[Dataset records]
+++
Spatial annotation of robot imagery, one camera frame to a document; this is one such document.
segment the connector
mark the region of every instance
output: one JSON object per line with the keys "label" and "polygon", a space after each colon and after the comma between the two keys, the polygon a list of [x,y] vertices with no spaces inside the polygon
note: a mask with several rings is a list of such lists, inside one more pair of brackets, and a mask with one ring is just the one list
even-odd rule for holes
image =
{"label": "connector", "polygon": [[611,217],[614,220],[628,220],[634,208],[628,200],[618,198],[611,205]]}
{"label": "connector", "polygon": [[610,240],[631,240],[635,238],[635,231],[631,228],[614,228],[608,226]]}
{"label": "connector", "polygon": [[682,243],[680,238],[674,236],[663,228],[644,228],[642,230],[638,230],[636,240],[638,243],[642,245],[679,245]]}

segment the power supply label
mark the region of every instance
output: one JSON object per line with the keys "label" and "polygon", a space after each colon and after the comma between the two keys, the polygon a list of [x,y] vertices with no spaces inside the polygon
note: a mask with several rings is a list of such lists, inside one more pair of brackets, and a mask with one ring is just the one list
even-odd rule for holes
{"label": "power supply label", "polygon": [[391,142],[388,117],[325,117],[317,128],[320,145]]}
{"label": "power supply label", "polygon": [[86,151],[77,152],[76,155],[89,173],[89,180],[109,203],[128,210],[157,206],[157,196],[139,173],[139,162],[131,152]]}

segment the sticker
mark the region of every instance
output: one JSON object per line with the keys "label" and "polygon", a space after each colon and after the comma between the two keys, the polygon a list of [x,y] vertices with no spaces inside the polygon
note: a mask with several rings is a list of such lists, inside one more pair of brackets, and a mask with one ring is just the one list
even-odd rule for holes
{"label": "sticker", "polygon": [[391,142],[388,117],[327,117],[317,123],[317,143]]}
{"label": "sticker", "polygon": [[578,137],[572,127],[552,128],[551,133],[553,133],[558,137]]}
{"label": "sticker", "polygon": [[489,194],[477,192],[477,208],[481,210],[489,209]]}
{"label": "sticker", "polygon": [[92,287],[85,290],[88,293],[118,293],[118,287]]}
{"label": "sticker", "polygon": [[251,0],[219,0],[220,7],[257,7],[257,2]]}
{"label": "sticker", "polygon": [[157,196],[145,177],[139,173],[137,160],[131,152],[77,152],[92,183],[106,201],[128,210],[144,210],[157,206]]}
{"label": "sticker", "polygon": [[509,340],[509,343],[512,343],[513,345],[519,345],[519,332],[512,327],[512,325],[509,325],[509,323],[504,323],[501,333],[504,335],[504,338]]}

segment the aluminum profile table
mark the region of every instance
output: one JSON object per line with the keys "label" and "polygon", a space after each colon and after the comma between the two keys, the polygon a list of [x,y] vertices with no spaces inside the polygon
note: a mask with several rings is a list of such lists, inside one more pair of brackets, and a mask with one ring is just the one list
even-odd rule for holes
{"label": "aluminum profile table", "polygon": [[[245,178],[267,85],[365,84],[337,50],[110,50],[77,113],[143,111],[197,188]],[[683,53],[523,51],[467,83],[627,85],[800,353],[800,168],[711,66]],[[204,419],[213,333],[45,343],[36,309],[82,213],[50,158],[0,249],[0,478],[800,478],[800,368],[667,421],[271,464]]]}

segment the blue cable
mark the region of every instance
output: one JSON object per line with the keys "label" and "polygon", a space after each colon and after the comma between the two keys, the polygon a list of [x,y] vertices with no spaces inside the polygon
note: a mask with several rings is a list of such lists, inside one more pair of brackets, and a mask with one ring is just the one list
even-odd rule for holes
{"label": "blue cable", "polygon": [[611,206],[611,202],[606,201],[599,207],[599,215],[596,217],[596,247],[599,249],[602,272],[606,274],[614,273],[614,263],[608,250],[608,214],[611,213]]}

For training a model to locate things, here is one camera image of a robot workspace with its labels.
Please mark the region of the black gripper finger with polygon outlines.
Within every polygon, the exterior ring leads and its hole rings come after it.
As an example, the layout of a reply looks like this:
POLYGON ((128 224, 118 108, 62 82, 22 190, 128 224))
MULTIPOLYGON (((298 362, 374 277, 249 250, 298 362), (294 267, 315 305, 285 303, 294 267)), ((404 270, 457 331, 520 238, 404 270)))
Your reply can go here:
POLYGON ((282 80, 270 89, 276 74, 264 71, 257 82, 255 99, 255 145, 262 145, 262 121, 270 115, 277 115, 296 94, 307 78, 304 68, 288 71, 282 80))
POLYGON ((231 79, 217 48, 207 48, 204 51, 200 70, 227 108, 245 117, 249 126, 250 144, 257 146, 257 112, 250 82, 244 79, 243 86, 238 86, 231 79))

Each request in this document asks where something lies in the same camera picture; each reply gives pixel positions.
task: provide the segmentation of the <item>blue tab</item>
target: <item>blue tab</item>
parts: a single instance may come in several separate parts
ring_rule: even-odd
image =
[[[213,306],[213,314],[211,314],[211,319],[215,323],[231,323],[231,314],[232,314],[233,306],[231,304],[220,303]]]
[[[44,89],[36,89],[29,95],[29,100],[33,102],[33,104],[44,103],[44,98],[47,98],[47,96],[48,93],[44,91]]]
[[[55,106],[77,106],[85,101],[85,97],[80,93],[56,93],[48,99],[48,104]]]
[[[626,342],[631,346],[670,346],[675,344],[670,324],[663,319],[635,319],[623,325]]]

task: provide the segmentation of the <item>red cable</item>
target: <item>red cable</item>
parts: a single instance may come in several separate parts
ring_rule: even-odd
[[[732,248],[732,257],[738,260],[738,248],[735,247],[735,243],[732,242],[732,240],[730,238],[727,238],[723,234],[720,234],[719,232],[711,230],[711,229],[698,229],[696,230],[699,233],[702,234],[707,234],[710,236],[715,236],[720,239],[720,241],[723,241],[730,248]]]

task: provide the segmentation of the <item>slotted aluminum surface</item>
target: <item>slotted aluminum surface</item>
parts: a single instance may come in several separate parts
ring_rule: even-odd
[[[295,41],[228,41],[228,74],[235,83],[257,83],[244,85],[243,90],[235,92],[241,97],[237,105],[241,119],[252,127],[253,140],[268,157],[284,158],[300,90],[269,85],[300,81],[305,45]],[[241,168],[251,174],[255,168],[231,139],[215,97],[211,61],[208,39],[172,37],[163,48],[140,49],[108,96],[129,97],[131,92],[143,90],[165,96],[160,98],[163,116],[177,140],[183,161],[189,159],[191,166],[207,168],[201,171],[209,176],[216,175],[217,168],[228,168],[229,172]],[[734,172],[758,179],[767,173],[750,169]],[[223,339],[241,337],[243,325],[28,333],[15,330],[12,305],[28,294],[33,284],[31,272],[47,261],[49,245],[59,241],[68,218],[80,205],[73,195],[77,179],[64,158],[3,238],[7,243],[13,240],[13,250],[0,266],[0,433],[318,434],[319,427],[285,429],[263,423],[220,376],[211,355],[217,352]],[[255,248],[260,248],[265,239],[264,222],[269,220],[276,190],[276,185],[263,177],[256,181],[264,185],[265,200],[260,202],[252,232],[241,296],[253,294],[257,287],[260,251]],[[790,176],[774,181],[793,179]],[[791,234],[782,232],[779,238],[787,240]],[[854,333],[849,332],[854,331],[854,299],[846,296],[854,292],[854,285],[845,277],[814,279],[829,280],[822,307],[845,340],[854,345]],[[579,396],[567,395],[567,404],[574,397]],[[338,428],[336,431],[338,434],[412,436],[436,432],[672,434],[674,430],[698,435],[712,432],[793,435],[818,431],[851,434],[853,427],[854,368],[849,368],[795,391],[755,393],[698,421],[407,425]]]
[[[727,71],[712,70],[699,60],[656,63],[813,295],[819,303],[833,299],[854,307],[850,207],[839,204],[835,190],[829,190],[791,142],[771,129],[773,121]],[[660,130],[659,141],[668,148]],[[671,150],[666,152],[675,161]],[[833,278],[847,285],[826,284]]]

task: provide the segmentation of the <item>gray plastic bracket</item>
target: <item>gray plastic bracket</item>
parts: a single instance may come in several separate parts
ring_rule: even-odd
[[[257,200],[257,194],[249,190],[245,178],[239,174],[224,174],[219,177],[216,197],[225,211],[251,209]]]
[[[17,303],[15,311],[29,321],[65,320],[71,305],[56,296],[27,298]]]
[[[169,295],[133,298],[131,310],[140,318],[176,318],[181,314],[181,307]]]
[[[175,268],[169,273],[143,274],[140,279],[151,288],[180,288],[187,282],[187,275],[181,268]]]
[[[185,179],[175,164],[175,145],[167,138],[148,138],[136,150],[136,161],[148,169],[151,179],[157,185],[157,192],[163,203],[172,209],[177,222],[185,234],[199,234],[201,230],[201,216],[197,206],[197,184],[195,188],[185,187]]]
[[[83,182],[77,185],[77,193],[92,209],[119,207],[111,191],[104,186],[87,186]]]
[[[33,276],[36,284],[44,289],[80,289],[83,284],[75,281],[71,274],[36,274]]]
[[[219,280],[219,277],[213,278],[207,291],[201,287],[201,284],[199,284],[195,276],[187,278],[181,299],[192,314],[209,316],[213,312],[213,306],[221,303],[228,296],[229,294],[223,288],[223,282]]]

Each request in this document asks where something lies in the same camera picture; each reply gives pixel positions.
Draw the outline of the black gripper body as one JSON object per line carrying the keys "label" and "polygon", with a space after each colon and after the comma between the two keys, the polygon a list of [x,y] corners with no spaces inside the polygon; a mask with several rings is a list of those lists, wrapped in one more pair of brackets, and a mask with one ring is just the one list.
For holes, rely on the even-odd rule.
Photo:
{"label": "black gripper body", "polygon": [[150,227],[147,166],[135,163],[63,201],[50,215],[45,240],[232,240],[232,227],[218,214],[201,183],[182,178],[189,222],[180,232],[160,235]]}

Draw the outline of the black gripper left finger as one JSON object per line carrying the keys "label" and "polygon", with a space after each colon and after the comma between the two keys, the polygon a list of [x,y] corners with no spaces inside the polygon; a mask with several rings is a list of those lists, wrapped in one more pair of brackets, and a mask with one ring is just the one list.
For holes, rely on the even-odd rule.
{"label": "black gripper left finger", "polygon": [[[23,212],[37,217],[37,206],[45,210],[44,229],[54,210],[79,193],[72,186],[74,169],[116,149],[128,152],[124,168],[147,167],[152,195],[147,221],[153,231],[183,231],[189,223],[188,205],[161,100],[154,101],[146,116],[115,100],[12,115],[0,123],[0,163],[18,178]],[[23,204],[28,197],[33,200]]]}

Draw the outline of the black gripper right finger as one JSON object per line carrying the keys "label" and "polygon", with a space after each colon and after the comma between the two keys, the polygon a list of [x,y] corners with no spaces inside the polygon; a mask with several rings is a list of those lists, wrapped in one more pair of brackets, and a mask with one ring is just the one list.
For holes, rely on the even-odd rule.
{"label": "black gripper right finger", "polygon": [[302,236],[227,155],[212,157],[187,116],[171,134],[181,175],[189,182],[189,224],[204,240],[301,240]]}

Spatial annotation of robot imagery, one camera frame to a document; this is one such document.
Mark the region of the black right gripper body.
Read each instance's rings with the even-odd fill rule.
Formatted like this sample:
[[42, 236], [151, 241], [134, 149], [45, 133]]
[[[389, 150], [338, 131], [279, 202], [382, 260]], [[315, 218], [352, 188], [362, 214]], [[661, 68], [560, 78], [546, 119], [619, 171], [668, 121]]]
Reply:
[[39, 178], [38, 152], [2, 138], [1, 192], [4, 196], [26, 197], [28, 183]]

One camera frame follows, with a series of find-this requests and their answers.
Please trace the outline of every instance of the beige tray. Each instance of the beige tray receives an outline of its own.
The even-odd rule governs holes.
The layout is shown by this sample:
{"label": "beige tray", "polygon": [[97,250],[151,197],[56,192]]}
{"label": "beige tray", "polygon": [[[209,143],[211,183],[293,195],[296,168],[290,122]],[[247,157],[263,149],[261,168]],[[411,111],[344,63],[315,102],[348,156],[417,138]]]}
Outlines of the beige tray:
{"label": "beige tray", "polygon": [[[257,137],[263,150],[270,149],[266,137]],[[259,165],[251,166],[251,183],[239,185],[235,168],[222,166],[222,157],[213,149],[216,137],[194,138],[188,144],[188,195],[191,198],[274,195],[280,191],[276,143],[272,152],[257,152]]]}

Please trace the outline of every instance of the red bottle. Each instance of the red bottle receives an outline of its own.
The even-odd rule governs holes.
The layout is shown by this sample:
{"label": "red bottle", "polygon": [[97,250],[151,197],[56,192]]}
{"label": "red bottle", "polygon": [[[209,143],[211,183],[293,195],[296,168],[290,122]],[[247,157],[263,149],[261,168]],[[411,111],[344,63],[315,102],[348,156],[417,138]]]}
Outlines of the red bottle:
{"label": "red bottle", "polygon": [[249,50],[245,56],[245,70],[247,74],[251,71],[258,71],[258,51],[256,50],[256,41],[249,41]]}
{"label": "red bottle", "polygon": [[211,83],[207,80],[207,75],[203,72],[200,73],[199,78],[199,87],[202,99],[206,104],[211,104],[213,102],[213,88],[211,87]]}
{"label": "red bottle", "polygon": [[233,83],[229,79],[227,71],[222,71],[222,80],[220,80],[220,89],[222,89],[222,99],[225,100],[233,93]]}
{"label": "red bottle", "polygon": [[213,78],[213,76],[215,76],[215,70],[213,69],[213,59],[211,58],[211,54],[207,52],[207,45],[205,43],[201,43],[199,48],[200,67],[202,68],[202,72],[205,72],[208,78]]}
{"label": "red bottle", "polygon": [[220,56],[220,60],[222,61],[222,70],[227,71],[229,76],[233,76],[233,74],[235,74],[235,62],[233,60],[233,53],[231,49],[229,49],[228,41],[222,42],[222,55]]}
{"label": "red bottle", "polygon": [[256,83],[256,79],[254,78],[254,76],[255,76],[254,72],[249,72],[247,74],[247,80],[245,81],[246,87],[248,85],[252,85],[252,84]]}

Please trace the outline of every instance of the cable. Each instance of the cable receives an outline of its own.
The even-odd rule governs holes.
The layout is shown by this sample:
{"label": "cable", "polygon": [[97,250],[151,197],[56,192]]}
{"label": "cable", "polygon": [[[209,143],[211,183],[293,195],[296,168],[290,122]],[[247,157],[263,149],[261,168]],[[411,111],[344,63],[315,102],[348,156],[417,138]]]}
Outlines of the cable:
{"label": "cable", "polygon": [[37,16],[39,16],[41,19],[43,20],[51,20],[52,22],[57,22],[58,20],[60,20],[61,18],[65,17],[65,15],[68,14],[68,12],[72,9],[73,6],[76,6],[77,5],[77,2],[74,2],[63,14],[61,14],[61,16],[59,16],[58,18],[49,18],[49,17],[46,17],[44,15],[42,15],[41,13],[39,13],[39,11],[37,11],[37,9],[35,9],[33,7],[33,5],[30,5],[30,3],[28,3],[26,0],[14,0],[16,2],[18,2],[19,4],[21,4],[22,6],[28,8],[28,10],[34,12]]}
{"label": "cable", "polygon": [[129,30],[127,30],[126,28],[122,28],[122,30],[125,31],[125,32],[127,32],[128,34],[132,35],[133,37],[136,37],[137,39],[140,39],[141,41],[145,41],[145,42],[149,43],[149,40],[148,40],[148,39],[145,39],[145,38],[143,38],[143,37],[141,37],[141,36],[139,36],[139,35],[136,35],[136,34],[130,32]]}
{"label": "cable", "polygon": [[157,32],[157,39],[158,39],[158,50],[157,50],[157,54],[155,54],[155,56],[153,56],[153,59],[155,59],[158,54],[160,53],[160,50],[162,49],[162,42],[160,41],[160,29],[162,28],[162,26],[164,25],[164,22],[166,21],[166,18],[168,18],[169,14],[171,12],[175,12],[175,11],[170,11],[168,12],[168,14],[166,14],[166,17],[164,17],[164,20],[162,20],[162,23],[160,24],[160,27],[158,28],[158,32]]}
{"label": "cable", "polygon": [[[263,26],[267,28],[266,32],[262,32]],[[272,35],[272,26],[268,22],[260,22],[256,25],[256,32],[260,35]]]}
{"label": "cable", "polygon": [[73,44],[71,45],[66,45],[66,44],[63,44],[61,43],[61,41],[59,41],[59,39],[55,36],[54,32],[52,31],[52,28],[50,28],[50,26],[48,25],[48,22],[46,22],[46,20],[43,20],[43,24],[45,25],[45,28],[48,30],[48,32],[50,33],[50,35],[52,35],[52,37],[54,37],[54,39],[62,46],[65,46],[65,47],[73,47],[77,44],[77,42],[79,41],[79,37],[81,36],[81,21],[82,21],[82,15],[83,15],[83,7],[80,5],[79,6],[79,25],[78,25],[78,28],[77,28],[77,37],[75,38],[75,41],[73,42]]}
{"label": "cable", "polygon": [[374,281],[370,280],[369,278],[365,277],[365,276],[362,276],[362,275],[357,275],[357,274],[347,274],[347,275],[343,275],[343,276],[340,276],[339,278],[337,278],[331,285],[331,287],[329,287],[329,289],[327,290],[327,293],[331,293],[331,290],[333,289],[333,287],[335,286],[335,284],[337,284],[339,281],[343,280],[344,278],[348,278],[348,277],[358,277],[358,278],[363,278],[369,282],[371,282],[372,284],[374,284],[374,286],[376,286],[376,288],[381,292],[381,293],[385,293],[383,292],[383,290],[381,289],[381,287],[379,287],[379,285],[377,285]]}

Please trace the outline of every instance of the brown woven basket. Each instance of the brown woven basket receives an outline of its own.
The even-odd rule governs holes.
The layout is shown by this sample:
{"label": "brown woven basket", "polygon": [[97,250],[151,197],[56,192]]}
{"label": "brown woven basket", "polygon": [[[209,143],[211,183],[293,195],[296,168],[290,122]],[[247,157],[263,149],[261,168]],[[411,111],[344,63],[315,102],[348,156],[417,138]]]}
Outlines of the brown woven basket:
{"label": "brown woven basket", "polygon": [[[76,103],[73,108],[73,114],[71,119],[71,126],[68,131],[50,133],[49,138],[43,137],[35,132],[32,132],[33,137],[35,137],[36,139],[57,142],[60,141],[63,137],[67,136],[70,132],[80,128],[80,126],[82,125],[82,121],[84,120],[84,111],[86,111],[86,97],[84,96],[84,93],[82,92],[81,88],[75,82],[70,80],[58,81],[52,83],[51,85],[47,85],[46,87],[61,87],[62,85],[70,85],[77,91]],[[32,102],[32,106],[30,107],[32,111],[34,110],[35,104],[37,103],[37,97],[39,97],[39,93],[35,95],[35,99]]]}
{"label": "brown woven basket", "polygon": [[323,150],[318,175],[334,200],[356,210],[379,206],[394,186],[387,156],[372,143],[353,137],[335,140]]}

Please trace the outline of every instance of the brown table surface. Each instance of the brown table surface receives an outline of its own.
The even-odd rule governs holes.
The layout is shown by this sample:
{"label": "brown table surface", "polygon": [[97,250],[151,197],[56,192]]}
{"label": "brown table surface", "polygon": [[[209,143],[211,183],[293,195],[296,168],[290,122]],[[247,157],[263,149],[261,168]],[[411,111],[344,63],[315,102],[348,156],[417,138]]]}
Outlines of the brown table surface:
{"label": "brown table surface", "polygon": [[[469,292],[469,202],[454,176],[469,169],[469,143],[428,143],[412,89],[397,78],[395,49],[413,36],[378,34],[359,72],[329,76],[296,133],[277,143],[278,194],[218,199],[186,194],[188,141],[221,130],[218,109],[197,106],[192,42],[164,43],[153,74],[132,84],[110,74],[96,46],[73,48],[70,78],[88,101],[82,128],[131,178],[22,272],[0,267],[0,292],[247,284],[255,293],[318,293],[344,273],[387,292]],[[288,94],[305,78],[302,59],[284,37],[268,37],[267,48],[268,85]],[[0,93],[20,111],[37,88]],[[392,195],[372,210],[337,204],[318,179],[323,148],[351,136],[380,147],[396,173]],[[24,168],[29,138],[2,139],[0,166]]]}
+++
▸ **What this task involves**: For the string "slotted", filter the data and copy out each line where it occurs.

▸ **Solution for this task**:
task: provide the segmentation of the <item>slotted aluminum surface</item>
target: <item>slotted aluminum surface</item>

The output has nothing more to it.